+++ Records for this exercise +++

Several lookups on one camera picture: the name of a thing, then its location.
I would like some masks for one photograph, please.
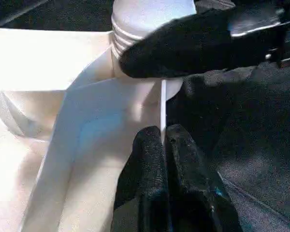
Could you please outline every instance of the white plastic container lid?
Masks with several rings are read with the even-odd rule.
[[[113,25],[141,39],[162,24],[196,13],[192,0],[115,0]]]

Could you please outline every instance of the white container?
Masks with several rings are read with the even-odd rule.
[[[128,78],[118,65],[118,59],[124,50],[163,24],[195,13],[196,8],[192,0],[115,0],[112,14],[114,32],[112,58],[116,77]],[[147,80],[148,88],[151,88],[149,82],[154,85],[156,81]],[[167,100],[180,90],[182,83],[182,78],[165,81]]]

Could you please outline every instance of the gloved hand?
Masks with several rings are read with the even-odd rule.
[[[290,27],[290,7],[279,7],[259,2],[173,20],[126,50],[119,65],[128,76],[146,78],[279,62]]]
[[[120,174],[112,232],[241,232],[217,172],[180,125],[147,127],[135,136]]]

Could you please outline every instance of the white plastic tray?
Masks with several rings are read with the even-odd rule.
[[[49,134],[26,136],[52,129],[69,87],[113,77],[110,35],[0,29],[0,232],[21,231],[47,152]]]
[[[117,179],[133,139],[146,126],[164,127],[165,104],[161,81],[88,84],[101,67],[111,73],[110,64],[108,48],[66,92],[20,231],[109,231]]]

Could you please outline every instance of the thin white stick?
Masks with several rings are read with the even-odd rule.
[[[161,141],[164,142],[166,130],[166,85],[167,80],[161,82],[161,101],[160,101],[160,132]]]

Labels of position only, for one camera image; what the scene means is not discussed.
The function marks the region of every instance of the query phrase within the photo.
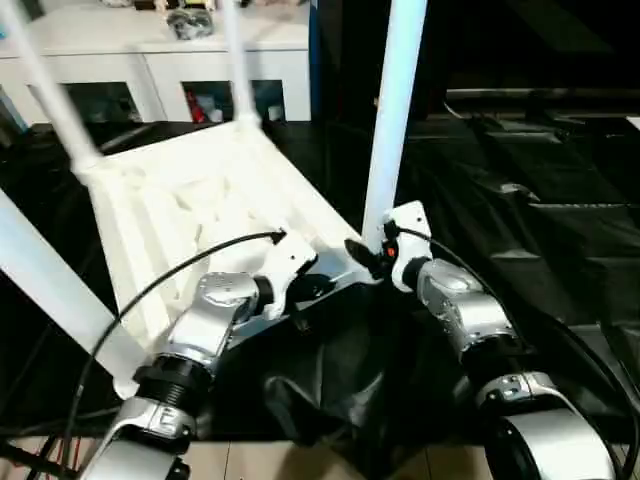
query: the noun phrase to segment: cable
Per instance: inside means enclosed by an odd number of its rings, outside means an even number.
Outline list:
[[[442,105],[444,105],[444,108],[447,109],[447,112],[456,117],[458,120],[464,120],[464,117],[456,112],[453,108],[451,108],[446,100],[442,101]]]
[[[111,417],[120,411],[120,407],[111,407],[94,412],[81,413],[76,417],[76,420],[93,420],[101,417]],[[18,437],[39,437],[51,434],[52,430],[62,425],[67,424],[67,418],[57,418],[54,420],[47,420],[46,422],[37,423],[35,425],[29,425],[22,428],[0,428],[0,437],[3,438],[18,438]]]
[[[40,458],[47,460],[49,458],[49,455],[51,454],[51,451],[53,450],[53,447],[56,444],[56,440],[57,438],[54,435],[50,435],[47,438],[47,440],[44,442],[44,445],[40,449],[38,456]],[[40,475],[40,472],[32,468],[31,471],[29,472],[29,475],[25,477],[25,480],[37,480],[39,475]]]
[[[430,236],[425,235],[424,233],[418,232],[416,230],[411,230],[409,228],[402,228],[397,226],[395,227],[395,230],[400,233],[406,233],[406,234],[421,238],[426,242],[431,242],[434,245],[436,245],[438,248],[446,252],[448,255],[450,255],[456,262],[460,264],[460,266],[465,268],[467,271],[469,271],[469,273],[471,273],[473,276],[476,277],[476,279],[482,284],[483,288],[487,291],[487,293],[493,296],[496,299],[496,301],[500,303],[500,306],[508,315],[508,311],[500,301],[500,297],[498,297],[498,295],[495,293],[493,288],[491,288],[489,283],[484,278],[482,278],[482,276],[477,271],[475,271],[467,262],[465,262],[458,255],[456,255],[449,247],[443,245],[437,240],[434,240]],[[589,364],[589,367],[591,368],[592,371],[602,374],[605,377],[605,379],[609,382],[609,384],[611,385],[615,393],[617,393],[623,399],[623,403],[625,404],[625,407],[628,410],[629,416],[631,417],[633,436],[632,436],[632,441],[629,444],[629,450],[627,451],[627,455],[625,457],[625,461],[624,461],[624,465],[622,466],[622,469],[620,470],[619,462],[617,461],[616,457],[612,457],[611,461],[613,462],[614,469],[616,470],[617,478],[620,478],[622,480],[628,480],[633,478],[636,459],[638,458],[638,453],[640,452],[640,411],[638,410],[636,405],[634,405],[631,397],[625,390],[624,385],[622,384],[620,379],[615,375],[615,373],[613,373],[611,368],[591,349],[591,347],[587,345],[584,340],[582,340],[582,338],[576,335],[576,333],[573,332],[573,330],[571,330],[565,324],[558,322],[553,318],[547,317],[545,315],[542,315],[541,318],[543,318],[544,321],[546,321],[549,326],[551,326],[552,328],[555,328],[556,331],[558,331],[565,339],[568,339],[569,342],[574,347],[574,352],[580,358],[582,358],[583,361],[586,361],[586,363]],[[626,366],[623,365],[622,362],[620,362],[620,360],[617,359],[617,357],[616,357],[616,360],[618,361],[618,363],[621,364],[623,373],[627,375],[628,377],[627,380],[629,380],[632,387],[635,389],[635,392],[637,392],[634,382],[630,378],[630,373],[628,372],[628,370],[626,370]],[[607,446],[607,450],[611,455],[610,446],[607,445],[607,442],[604,440],[604,437],[602,437],[602,435],[600,436],[603,439],[603,442],[605,443],[605,446]]]
[[[20,384],[24,380],[24,377],[27,375],[27,373],[31,369],[33,362],[35,361],[36,357],[40,353],[40,350],[42,350],[42,346],[44,345],[45,340],[49,337],[49,334],[51,333],[51,331],[52,331],[51,323],[48,323],[44,327],[44,330],[42,331],[40,336],[38,337],[38,340],[36,340],[35,344],[33,345],[33,348],[31,348],[31,352],[29,353],[29,356],[25,360],[22,366],[22,369],[20,370],[20,373],[18,373],[16,379],[13,381],[13,383],[11,383],[11,386],[9,387],[9,390],[7,391],[6,395],[2,398],[2,402],[0,403],[0,418],[4,415],[5,411],[7,410],[7,407],[9,406],[11,399],[15,395],[16,391],[18,391],[18,387],[20,386]]]
[[[173,275],[178,272],[184,270],[185,268],[193,265],[194,263],[199,262],[203,258],[206,258],[214,253],[217,253],[226,248],[232,247],[234,245],[238,245],[239,243],[248,242],[250,240],[257,240],[260,238],[270,238],[274,243],[277,243],[282,239],[285,235],[284,232],[263,232],[263,233],[254,233],[251,235],[244,235],[242,237],[238,237],[218,245],[215,245],[211,248],[208,248],[197,255],[194,255],[188,260],[185,260],[181,264],[173,267],[168,272],[156,278],[153,282],[147,285],[140,293],[138,293],[135,297],[131,299],[131,301],[118,313],[111,324],[105,329],[102,333],[96,344],[94,345],[91,354],[89,355],[89,359],[84,364],[82,368],[82,372],[80,373],[80,378],[78,379],[78,386],[76,387],[76,393],[73,397],[73,401],[71,403],[71,409],[69,411],[69,417],[67,419],[67,425],[64,431],[64,437],[62,441],[62,470],[60,478],[66,478],[67,466],[69,463],[69,455],[71,450],[71,437],[73,433],[73,426],[75,423],[76,416],[78,415],[78,408],[80,406],[80,400],[82,399],[82,394],[84,392],[85,383],[89,377],[89,373],[91,371],[91,366],[93,365],[93,361],[95,360],[98,352],[107,341],[111,333],[116,329],[116,327],[120,324],[122,318],[127,315],[140,301],[146,297],[153,289],[155,289],[158,285],[171,278]]]
[[[9,443],[0,442],[0,457],[9,461],[31,468],[38,472],[50,473],[61,478],[62,468],[57,463],[51,462],[38,455],[27,452]],[[75,478],[77,472],[69,470],[67,478]]]

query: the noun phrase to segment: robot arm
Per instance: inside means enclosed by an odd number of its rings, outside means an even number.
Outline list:
[[[165,345],[136,373],[136,395],[122,405],[80,479],[188,479],[180,455],[196,434],[196,418],[233,327],[260,313],[270,320],[282,315],[287,288],[315,257],[292,232],[273,247],[257,274],[202,277]]]
[[[430,238],[422,205],[391,210],[385,225],[394,285],[415,292],[440,322],[477,392],[493,478],[614,479],[607,448],[587,419],[546,373],[523,362],[523,340],[500,302],[465,269],[434,259],[426,241],[398,232]]]

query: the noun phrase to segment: red item on shelf
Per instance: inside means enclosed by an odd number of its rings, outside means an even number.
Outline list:
[[[189,110],[191,110],[193,123],[204,123],[207,121],[207,115],[200,105],[198,105],[198,101],[193,92],[187,92],[187,104],[189,105]]]

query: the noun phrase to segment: floor
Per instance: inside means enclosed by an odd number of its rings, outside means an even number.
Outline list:
[[[81,442],[79,462],[91,442]],[[31,451],[38,451],[42,443],[39,438],[18,442]],[[54,450],[51,458],[57,453]],[[192,469],[190,480],[364,480],[328,448],[299,448],[289,442],[194,444],[185,460]],[[0,480],[23,480],[26,475],[24,467],[0,463]],[[482,448],[431,447],[407,462],[392,480],[491,480],[491,473]]]

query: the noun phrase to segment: black plastic sheet
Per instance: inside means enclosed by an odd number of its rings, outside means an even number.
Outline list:
[[[105,147],[111,153],[196,127],[136,128],[100,126],[92,135],[105,145],[126,134]],[[308,124],[271,126],[268,133],[359,229],[370,133]],[[637,364],[639,146],[640,132],[624,121],[434,120],[409,134],[397,196],[398,203],[423,201],[434,235],[494,285],[539,350],[541,367],[616,441],[627,433],[619,400],[542,320],[572,326],[616,371],[616,357]],[[113,307],[88,195],[55,137],[30,132],[3,158],[0,181]],[[70,232],[72,224],[78,227]],[[17,329],[0,337],[6,382],[50,325],[16,290],[1,293],[10,306],[4,324]],[[57,327],[48,328],[54,340],[45,342],[48,353],[0,419],[3,428],[67,412],[84,353]],[[615,356],[601,328],[613,339]],[[96,367],[84,408],[117,405],[109,392],[108,375]],[[420,305],[388,285],[354,285],[225,356],[207,437],[323,439],[366,475],[383,476],[426,443],[476,440],[469,395],[446,339]],[[82,428],[97,432],[103,425]]]

+++

▶ [What is required]
Please give again the entries word for word, starting at the first line and ending with the line that contains "Could you please outline every instance of the white container?"; include both of those lines but none of the pictures.

▶ [Exercise result]
Several lookups on one camera picture: the name of a thing, then its location.
I would like some masks for one photograph, please.
Could you please outline every instance of the white plastic container lid?
Masks with several rings are read with the even-odd rule.
[[[113,25],[141,39],[162,24],[196,13],[192,0],[115,0]]]

Could you please outline every instance of the white container?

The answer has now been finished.